# Overview

PyLag is an offline particle tracking model. The model expects as inputs time independent and/or dependent variables that describe the state of a given fluid. These may be measured quantities or the predictions of an analytical or numerical model. Using these, the model computes Lagrangian trajectories for particles released into the fluid at a particular point in time and space. The model is primarily aimed at marine applications, but is intended to be versatile enough to be extended to other contexts; for example, studies of atmospheric dispersion.

PyLag was created with the aim to make available a particle tracking model that is a) fast to run, b) easy to use, c) extensible and d) flexible. The model is written in a mixture of [Python](http://www.python.org), [Cython](http://www.cython.org) and C++.

## Code structure

A simplified Unified Modelling Language (UML) Class Diagram for the model is shown in Figure 1. Functions that perform numerically intensive tasks have been implemented in Cython or C++ (dark grey boxes), while those that perform less numerically intensive tasks have been implemented in Python (pale grey boxes). The division is intended to combine the ease of use of Python with the efficiency gains offered by Cython and C++. During compilation, Cython source files are parsed and translated into optimized C++ code, which is them compiled into extension modules that can be loaded at runtime by the Python Interpreter.

![Code structure](figures/fig_code_structure_a.png)
Figure 1: UML Class Diagram.

The model currently includes direct support for the General Ocean Turbulence Model (GOTM), the Finite Volume Community Ocean Model (FVCOM) and data defined on a regular Arakawa A-grid (not shown in Figure 1). GOTM is a one-dimensional, relocatable water column model that includes state-of-the-art descriptions of vertical turbulent mixing (Umlauf et al 2008). FVCOM is a prognostic, unstructured-grid, finite-volume, free-surface, 3D primitive equation coastal ocean circulation model (Chen 2003). Arakawa A-grids are a common grid format, and it is often a requirement that data be provided on an Arakawa A-grid before being submitted to public data repositories such as the [CMEMS catalogue](https://marine.copernicus.eu/).

Each input source has associated with it a derived `DataReader` class that inherits from a base class `DataReader` (see Figure 1). The primary purpose of such objects is to compute and provide access to the value of a given variable (e.g. the vertical turbulent eddy diffusivity) at a particular point in space and time. For gridded input data, this process is facilitated through interpolation, while taking into account the structure of the underlying model grid. Figures 1B and 1C give examples of the types of input generated by GOTM and FVCOM respectively: the former shows a hovemoller diagram of the simulated vertical turbulent eddy diffusivity for heat at a location in the Western English Channel; the latter a map of the surface horizontal turbulent eddy diffusivity field near to the coastal city of Plymouth, UK. The code has been designed in a way that makes it possible to easily extend the model to read in data defined on different types of input grid. This can be achieved by sub-classing `DataReader`. 
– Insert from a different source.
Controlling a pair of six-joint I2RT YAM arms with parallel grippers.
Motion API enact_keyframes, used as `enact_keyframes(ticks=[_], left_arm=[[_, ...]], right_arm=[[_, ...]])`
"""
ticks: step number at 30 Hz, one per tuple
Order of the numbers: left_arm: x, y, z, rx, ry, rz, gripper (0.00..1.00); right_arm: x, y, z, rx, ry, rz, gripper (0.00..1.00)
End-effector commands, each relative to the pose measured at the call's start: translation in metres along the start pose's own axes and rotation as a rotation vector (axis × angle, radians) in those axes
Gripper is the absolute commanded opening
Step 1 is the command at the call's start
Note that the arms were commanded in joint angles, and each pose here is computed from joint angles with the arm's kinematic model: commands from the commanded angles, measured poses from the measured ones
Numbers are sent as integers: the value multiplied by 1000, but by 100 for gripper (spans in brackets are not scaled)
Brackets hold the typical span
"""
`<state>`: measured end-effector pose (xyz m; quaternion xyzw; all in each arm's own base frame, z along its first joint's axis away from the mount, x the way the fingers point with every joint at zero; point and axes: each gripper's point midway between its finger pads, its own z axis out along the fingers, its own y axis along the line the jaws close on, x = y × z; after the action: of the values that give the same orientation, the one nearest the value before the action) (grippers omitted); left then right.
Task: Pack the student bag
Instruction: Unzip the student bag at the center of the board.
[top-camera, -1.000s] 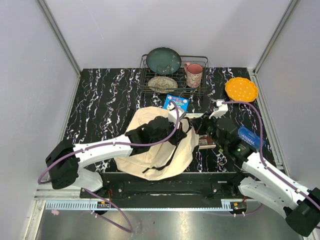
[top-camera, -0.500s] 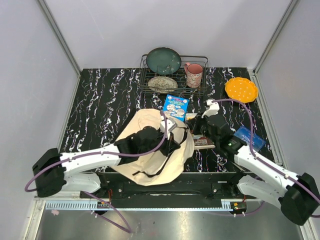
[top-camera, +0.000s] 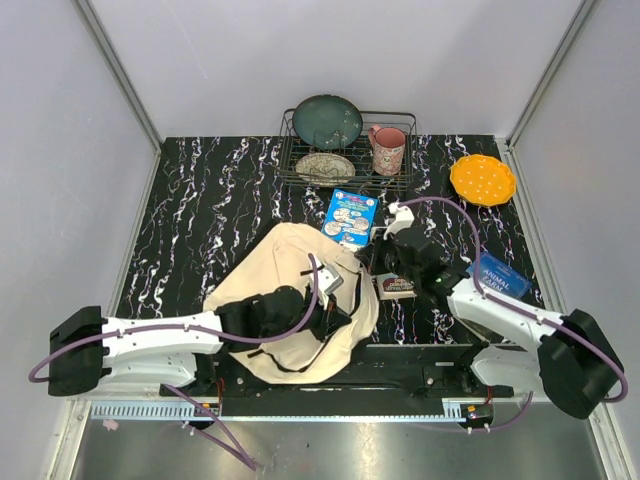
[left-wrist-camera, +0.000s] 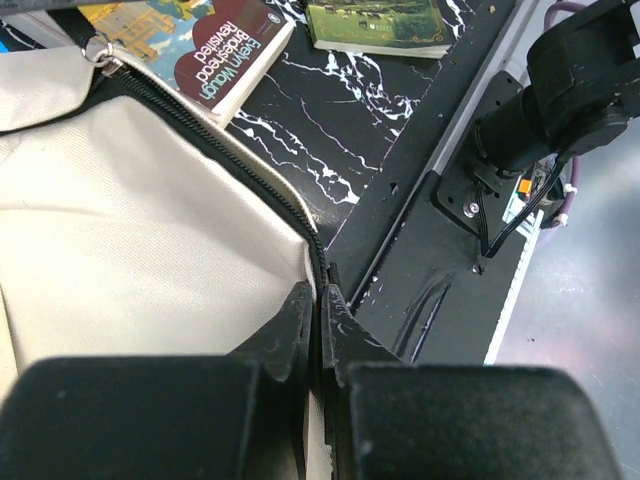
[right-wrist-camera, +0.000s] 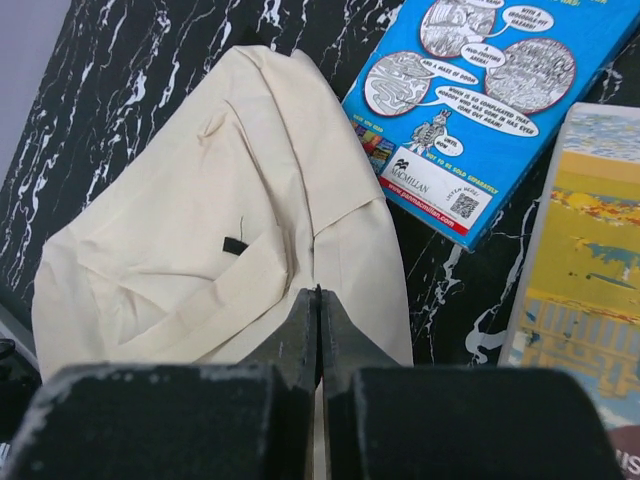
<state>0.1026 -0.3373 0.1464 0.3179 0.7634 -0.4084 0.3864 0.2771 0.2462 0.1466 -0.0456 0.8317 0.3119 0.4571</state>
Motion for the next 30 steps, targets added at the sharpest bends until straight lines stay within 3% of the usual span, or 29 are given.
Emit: enact_keyframes(ticks=[1, 5, 11, 13, 14, 15, 16, 17, 18, 23, 30], left_arm=[[18, -43, -16, 134, 42, -36, 0], [28, -49, -20, 139, 50, -46, 0], [36, -49, -20, 103, 51, -61, 3], [23, -37, -21, 36, -11, -68, 24], [13, -35, -22, 15, -44, -66, 50], [5, -32, -26, -5, -70, -54, 62], [-4, -26, -27, -43, -103, -48, 68], [-20, -27, -29, -48, -139, -46, 82], [-26, -27, -29, -54, -149, -28, 86], [-66, -22, -20, -131, -201, -46, 91], [-78, -6, 12, -192, -167, -134, 91]], right_arm=[[-59, 14, 15, -20, -200, -3, 0], [-56, 15, 24, -26, -178, -2, 0], [-51, 25, 1, -72, -141, -4, 0], [-44, 25, -9, -87, -129, 5, 0], [-41, 24, -12, -86, -124, 8, 0], [-41, 25, -16, -92, -128, 15, 0], [-35, 23, -18, -89, -117, 15, 0], [-32, 22, -18, -87, -110, 18, 0], [-31, 25, -21, -96, -111, 20, 0], [-24, 30, -29, -114, -103, 16, 0], [-30, 45, -47, -153, -133, 12, 0]])
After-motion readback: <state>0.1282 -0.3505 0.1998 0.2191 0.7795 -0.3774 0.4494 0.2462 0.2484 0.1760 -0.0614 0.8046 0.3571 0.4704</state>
When working with 2-D or 3-D data, PyLag creates an unstructured horiztonal grid or grids to assist with locating particles and interpolating input data to particle positions. This occurs irrespective of the type of grid on which the input data is defined. When working with FVCOM, which uses an unstructured grid, PyLag simply adopts FVCOM's grid directly, after ensuring all information regarding neighbouring elements is ordered as PyLag expects. When working with data defined on a regular Arakawa A-grid, PyLag first creates an unstructured representation of the grid. In all cases, the required information is encoded within a dedicated grid metrics file which PyLag reads at the start of the simulation.
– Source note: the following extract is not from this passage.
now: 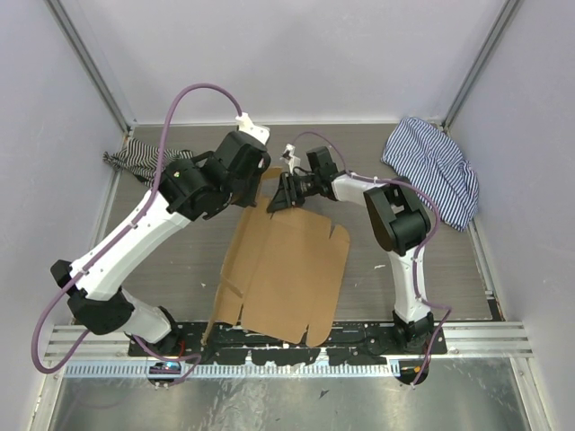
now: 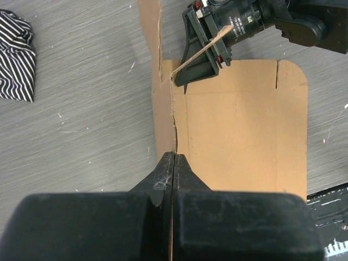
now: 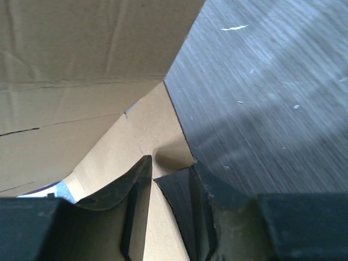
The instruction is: Fold the paper box
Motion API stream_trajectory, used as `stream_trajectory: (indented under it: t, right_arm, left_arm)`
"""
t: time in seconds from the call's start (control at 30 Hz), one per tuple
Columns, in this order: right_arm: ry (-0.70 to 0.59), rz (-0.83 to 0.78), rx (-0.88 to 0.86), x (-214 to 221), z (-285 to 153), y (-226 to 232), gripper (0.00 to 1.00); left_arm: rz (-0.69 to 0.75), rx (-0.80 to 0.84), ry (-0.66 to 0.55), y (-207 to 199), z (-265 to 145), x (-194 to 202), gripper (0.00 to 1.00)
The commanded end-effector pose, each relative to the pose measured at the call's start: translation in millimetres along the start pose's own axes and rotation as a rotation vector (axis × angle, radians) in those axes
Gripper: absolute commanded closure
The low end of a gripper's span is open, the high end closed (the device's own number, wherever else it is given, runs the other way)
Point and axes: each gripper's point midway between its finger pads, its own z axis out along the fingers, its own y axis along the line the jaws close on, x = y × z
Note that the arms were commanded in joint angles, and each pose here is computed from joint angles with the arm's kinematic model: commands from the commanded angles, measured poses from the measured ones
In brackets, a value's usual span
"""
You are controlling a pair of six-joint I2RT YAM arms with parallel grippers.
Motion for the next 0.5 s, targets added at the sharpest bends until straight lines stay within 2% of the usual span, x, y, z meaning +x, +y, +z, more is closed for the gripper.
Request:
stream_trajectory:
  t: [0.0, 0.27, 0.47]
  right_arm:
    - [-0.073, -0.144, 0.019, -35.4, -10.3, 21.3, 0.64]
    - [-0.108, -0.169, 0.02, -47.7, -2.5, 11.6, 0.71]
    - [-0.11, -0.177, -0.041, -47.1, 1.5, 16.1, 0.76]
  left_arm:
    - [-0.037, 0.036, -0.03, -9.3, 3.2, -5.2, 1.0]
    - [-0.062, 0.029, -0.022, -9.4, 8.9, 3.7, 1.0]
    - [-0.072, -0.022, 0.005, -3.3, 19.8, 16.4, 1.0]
Given input data, PyLag can compute particle trajectories using one of the different numerical schemes implemented in the model code. In order to support numerical methods that employ some form of operator splitting in which advection and diffusion are handled separately, two different families of object have been implemented in the code. Objects that belong to the first family control the integration process, and may or may not implement some form of operator splitting. They inherit their interface from the base class `NumMethod`. Two derived classes have been implemented: `StdNumMethod` and `OSONumMethod`. The former does not employ operator splitting, while the latter implements a basic form of operator splitting. Objects from the second family represent iterative methods that have no awareness of whether operator splitting is being used: they simply compute position deltas, and return these to the caller. They inherit their interface from the base class `ItMethod`. Several derived classes have been implemented: some of these implement pure deterministic solution methods that should be used for advection-only problems; others implement purely stochastic solution methods that should be used for diffusion-only problems; while others implement solution methods that are suitable for problems involving both diffusion and advection.
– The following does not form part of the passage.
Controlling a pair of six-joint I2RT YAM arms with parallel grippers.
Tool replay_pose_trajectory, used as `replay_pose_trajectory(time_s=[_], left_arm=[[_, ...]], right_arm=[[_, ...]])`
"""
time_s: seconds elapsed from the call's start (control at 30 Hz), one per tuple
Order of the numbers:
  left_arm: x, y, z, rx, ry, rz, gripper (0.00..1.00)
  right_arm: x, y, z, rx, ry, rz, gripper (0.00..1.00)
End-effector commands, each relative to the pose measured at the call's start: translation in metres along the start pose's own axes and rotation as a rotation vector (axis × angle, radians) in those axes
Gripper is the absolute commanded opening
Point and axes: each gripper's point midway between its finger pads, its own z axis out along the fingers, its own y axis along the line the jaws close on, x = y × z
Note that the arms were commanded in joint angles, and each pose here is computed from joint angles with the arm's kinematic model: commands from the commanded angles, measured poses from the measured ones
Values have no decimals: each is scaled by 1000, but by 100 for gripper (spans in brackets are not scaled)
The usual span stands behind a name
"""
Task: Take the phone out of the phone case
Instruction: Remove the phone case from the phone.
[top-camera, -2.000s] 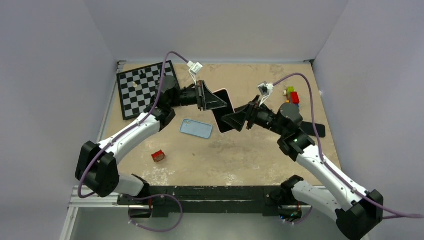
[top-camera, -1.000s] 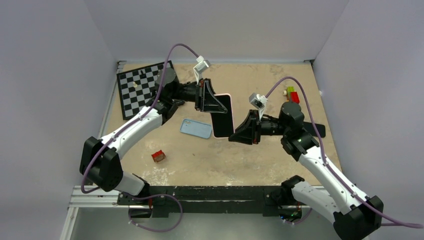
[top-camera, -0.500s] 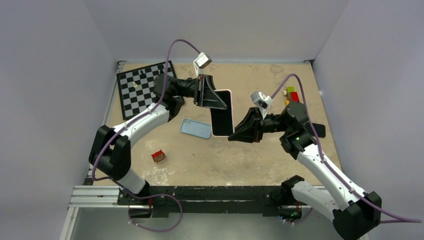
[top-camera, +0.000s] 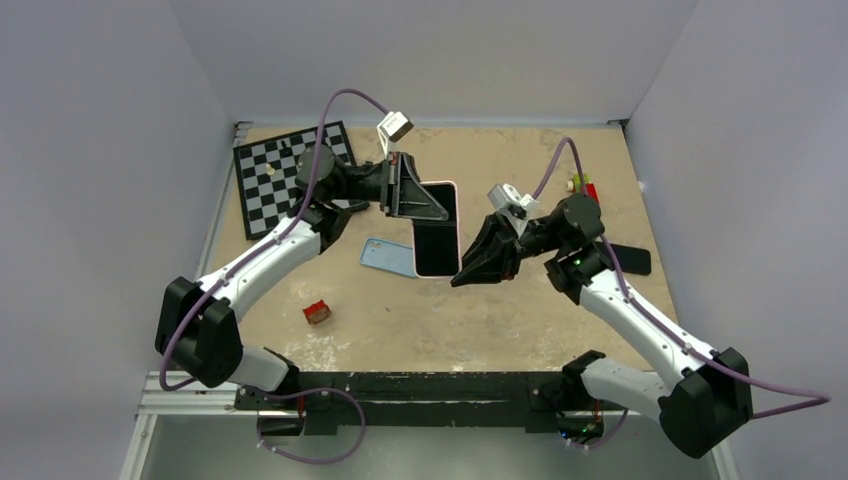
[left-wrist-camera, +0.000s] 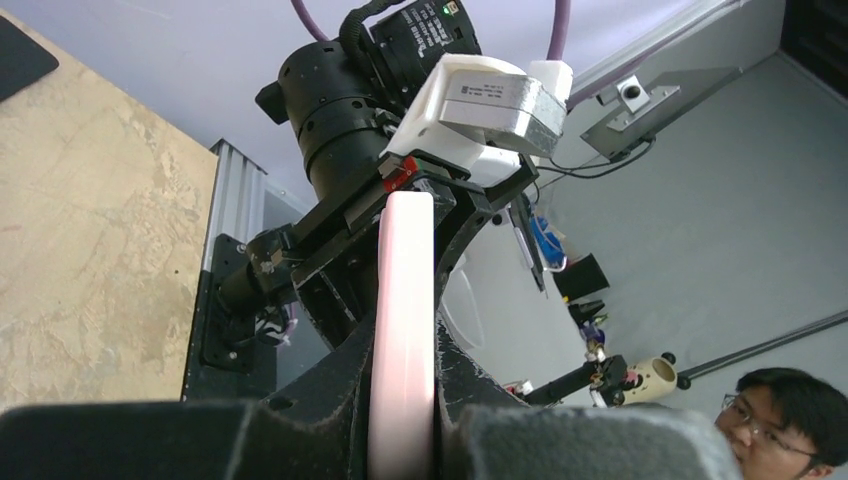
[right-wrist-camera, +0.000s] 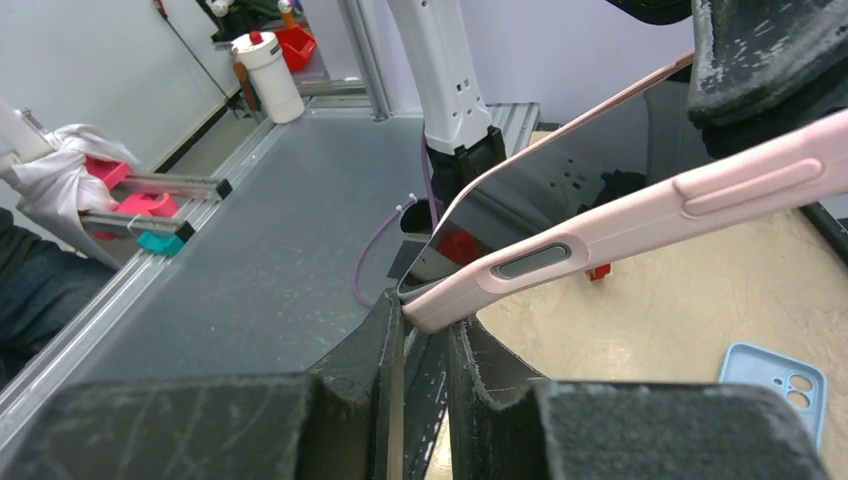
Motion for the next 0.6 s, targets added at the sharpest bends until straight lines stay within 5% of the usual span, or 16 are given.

The testing of such models is facilitated through the inclusion of various mock classes that are derived from `DataReader`. Mock classes typically encode analytic functions that describe the spatio-temporal variability of a given field variable or variables (e.g. the velocity field). This removes the dependency on external input data. Figure 1A shows an example of a vertical turbulent eddy diffusivity profile computed using an analytic formula. The same profile is used in one of PyLag's [examples](../examples/vertical_mixing_analytic.ipynb) to test for the Well Mixed Condition.

## Supported sources of input data

PyLag currently includes direct support for the following types of input data:

* [General Ocean Turbulence Model (GOTM)](http://gotm.net/)
* [Finite Volume Communitty Ocean Model (FVCOM)](http://fvcom.smast.umassd.edu/fvcom/)
* Regularly gridded data on an Arakawa A-grid (Arakawa-A), such as those available from the [CMEMS catalogue](https://marine.copernicus.eu/)

Several examples of running PyLag in different modes and with different types of input data are described in the various [tutorial examples](../examples).

## MPI support

The particle tracking model lends itself to parallelization since the particle set can be readily broken up and scattered over multiple processors that independently compute changes in state for each particle they manage. This approach has been applied using [MPI for Python](https://mpi4py.readthedocs.io/en/stable/). A Mediator class (Figure 1) facilitates the switching between serial and parallel execution without the need to either recompile the code or unnecessarily set operating system environmental variables.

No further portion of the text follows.